23年8月2日、国際監査・保証基準審議会(IAASB)が、国際サステナビリティ保証基準(ISSA)5000「サステナビリティ保証業務に関する一般要求事項」を提案しました。

IAASB(International Auditing and Assurance Standards Board)は、国際的に認知された高品質の監査、保証、その他の関連するサービスに関する基準を設定するための独立した標準設定団体。

IAASBの基準は、世界中の公認会計士が監査とその他の保証サービスを提供する際のガイドラインとして広く使用されている現実に鑑みると、ISSA5000が承認されれば、世界中のすべての実務者が利用できる最も包括的なサステナビリティ保証基準となりそう。

トム・サイデンシュタイン委員長のこの自信に満ちたコメントも、宜なるかな。

私たちが提案するISSA 5000は、持続可能性報告に対する信頼と信用を高めるための重要なステップです。この提案は、証券監督者国際機構(International Organization of Securities Commissions)の勧告に直接対応するものであり、国際会計士倫理基準委員会(International Ethics Standards Board for Accountants)を含む他の基準設定機関の活動を補完するものです。企業報告は、財務報告であれサステナビリティ報告であれ、公共の利益のために独自に開発されたグローバルに認められた基準に基づいて、外部からの独立した保証を受けることで、より信頼されるものとなる。

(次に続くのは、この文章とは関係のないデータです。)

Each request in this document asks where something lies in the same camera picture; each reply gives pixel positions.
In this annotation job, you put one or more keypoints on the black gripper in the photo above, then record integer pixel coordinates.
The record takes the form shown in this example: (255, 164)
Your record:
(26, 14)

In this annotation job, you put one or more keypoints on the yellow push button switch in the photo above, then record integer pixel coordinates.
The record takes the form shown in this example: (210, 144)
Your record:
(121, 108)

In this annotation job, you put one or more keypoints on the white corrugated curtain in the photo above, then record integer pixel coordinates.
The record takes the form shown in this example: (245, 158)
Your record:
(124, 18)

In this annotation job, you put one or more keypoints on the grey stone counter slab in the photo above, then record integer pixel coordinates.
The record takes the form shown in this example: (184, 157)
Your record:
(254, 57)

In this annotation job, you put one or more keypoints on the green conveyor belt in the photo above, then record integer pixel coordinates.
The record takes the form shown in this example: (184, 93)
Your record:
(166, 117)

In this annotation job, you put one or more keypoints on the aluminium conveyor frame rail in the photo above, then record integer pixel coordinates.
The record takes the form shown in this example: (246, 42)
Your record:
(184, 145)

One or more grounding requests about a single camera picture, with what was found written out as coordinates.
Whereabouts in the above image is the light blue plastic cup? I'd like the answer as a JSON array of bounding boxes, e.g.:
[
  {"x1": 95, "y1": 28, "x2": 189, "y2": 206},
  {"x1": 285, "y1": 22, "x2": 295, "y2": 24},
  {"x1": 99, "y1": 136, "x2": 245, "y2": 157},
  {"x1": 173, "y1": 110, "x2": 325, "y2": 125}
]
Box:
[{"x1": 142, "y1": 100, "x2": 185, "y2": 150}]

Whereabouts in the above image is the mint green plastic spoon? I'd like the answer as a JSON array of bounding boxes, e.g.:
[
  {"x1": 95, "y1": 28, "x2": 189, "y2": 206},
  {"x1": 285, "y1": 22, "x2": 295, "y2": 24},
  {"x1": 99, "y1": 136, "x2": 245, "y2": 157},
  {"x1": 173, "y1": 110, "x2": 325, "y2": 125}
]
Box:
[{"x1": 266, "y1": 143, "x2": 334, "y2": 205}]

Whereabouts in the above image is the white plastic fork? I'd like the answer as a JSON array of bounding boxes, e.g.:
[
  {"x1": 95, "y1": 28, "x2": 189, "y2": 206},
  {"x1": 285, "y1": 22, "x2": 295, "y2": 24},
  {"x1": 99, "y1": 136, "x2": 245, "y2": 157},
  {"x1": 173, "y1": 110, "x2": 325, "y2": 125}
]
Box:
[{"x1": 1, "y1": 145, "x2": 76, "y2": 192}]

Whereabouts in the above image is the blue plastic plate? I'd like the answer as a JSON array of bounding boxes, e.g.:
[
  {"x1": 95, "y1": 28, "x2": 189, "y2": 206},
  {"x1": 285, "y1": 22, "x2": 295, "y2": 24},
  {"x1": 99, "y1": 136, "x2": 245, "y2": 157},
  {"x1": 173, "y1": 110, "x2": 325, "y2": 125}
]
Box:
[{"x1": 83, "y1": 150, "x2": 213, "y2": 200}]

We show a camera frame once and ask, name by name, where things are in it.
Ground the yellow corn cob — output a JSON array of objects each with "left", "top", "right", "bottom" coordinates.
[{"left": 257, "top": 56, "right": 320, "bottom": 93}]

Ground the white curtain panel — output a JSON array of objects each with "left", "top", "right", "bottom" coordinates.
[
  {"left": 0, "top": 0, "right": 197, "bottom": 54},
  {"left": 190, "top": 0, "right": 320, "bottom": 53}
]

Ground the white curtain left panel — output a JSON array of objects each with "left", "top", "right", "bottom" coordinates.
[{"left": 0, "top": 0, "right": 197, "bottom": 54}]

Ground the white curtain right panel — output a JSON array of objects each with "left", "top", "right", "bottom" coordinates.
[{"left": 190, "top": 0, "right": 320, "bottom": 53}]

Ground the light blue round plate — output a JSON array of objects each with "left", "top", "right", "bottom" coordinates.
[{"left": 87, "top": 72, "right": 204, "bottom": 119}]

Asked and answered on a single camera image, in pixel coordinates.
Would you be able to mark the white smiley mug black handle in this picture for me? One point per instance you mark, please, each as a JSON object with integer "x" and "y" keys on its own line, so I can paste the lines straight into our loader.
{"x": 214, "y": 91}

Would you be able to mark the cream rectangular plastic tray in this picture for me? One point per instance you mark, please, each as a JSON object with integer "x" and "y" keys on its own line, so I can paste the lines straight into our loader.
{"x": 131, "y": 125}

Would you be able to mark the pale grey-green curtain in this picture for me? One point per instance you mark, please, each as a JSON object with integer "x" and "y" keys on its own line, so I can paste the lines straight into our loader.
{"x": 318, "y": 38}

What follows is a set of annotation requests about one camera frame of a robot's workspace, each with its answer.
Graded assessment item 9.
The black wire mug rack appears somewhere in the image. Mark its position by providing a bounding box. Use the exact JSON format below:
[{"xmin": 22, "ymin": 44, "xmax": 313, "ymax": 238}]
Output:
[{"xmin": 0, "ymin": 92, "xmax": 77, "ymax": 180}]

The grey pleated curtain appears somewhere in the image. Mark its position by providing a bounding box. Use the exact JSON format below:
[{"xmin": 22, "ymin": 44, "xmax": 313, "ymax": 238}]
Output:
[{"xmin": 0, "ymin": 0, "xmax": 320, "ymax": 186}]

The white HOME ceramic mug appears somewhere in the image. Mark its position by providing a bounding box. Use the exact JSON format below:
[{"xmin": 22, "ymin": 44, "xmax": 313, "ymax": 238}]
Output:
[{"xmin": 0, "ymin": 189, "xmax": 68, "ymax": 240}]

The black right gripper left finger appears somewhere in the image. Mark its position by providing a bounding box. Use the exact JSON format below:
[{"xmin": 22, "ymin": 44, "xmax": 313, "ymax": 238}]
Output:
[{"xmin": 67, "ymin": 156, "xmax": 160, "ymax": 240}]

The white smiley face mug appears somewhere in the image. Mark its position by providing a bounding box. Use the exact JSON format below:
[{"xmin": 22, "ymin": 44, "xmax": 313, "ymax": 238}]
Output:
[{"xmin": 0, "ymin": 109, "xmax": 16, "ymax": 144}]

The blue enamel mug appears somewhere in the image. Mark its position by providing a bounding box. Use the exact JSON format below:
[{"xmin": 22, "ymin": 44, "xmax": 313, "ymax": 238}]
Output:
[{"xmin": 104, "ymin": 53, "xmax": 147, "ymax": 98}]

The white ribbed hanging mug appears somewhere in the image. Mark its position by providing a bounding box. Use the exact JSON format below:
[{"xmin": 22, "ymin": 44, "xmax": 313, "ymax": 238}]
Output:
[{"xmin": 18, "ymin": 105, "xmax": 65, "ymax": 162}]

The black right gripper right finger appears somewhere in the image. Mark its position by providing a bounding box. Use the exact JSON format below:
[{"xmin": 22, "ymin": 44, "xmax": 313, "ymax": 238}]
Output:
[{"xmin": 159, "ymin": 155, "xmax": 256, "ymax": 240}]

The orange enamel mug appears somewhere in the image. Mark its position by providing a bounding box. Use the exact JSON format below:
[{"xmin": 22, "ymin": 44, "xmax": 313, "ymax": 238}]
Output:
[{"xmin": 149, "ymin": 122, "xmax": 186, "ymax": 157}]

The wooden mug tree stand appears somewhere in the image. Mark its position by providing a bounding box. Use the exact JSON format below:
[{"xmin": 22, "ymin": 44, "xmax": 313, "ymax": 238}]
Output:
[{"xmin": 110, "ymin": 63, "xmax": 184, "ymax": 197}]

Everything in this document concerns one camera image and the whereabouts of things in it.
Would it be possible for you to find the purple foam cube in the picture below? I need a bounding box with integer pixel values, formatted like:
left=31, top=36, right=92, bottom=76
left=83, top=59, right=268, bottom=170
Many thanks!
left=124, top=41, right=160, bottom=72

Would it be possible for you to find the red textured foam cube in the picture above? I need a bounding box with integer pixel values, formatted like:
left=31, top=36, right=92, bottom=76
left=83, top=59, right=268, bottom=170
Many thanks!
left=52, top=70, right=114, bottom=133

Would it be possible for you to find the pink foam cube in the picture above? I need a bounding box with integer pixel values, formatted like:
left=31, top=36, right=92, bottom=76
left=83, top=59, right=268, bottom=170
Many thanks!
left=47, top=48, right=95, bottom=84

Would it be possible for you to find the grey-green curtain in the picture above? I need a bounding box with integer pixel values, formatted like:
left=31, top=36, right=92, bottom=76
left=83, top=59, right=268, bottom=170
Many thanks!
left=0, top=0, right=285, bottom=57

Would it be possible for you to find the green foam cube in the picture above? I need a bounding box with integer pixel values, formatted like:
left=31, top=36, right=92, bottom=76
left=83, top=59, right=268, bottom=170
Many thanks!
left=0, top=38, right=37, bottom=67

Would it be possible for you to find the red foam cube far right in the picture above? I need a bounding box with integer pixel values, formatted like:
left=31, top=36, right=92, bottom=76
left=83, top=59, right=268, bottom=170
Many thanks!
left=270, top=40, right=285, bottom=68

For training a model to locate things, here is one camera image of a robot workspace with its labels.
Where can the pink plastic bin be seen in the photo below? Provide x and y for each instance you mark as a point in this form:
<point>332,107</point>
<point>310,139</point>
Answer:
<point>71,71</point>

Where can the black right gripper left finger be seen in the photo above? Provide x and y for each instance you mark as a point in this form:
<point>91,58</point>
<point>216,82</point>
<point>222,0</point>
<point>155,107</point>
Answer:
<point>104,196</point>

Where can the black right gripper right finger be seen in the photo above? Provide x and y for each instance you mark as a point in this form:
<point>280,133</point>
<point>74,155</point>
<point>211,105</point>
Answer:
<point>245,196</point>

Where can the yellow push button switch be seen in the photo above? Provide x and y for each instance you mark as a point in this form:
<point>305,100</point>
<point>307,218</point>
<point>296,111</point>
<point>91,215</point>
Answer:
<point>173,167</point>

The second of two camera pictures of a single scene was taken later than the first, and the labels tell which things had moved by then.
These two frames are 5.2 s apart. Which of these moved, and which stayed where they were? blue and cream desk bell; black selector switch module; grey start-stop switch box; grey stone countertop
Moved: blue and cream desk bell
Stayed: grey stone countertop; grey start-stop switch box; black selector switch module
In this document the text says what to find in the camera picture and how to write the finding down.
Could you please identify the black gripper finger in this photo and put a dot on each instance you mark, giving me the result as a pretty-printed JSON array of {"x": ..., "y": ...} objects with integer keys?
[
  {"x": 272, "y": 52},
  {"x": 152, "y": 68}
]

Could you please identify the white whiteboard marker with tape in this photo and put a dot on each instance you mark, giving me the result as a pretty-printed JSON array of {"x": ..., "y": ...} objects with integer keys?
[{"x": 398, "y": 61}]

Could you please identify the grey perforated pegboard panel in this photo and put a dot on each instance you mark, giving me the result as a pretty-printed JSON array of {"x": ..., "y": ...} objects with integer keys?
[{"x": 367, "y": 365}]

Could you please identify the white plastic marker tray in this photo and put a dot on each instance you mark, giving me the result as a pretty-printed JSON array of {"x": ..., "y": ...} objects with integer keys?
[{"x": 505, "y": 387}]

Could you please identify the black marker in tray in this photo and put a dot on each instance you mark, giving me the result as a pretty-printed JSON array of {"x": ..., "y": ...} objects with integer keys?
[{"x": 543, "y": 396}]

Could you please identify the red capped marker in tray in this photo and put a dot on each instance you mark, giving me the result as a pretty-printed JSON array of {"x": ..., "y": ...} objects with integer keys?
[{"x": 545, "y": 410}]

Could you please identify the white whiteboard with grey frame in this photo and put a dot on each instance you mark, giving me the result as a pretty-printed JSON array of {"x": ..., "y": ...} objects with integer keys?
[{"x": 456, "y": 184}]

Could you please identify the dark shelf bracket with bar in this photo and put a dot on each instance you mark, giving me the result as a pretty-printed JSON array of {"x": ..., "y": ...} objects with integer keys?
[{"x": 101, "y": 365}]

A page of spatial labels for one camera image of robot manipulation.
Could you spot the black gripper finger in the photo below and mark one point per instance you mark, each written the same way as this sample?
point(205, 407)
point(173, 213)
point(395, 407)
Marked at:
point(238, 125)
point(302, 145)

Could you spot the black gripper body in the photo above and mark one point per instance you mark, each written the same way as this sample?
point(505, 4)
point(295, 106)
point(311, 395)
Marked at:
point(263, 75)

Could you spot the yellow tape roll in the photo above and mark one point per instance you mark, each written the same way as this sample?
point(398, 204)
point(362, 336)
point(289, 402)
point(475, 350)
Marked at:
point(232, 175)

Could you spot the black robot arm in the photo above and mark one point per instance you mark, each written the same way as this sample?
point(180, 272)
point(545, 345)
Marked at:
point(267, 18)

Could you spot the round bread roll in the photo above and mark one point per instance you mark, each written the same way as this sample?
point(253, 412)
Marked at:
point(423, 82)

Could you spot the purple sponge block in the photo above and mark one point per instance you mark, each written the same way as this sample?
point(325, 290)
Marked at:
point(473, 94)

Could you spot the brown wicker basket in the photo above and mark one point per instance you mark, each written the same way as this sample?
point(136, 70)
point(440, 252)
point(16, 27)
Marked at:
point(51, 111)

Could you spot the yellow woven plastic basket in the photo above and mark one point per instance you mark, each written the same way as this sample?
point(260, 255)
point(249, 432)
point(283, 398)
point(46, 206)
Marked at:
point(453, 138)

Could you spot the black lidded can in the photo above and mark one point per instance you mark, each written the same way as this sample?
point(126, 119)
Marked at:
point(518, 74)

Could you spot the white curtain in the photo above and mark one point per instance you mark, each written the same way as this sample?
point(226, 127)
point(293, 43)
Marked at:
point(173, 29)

「IAASBは、あらゆる適切な報告フレームワークの下で作成されたサステナビリティ情報に対応するために、この基準を起草した」と言うだけあって、各国の規制当局はもとより、IOSCO、FSB、GRI、ISSB、ISOといった国際機関、イニシアチブとも密接に連携し、フィードバックを受けながら、ドラフトの作成を行ったとか。

個人的に着目したのは、ジョセフィン・ジャクソン副委員長のこのコメント。

これは、持続可能性事項が企業に与える影響、企業が持続可能性に与える影響、またはその両方に関連するかどうかにかかわらず、持続可能性事項全体にわたって報告される情報に関する限定的保証と合理的保証の両方に適している。

つまり、マテリアリティは、シングルだろうがダブルだろうが、関係ないと言っているんですねぇ。本当でしょうか?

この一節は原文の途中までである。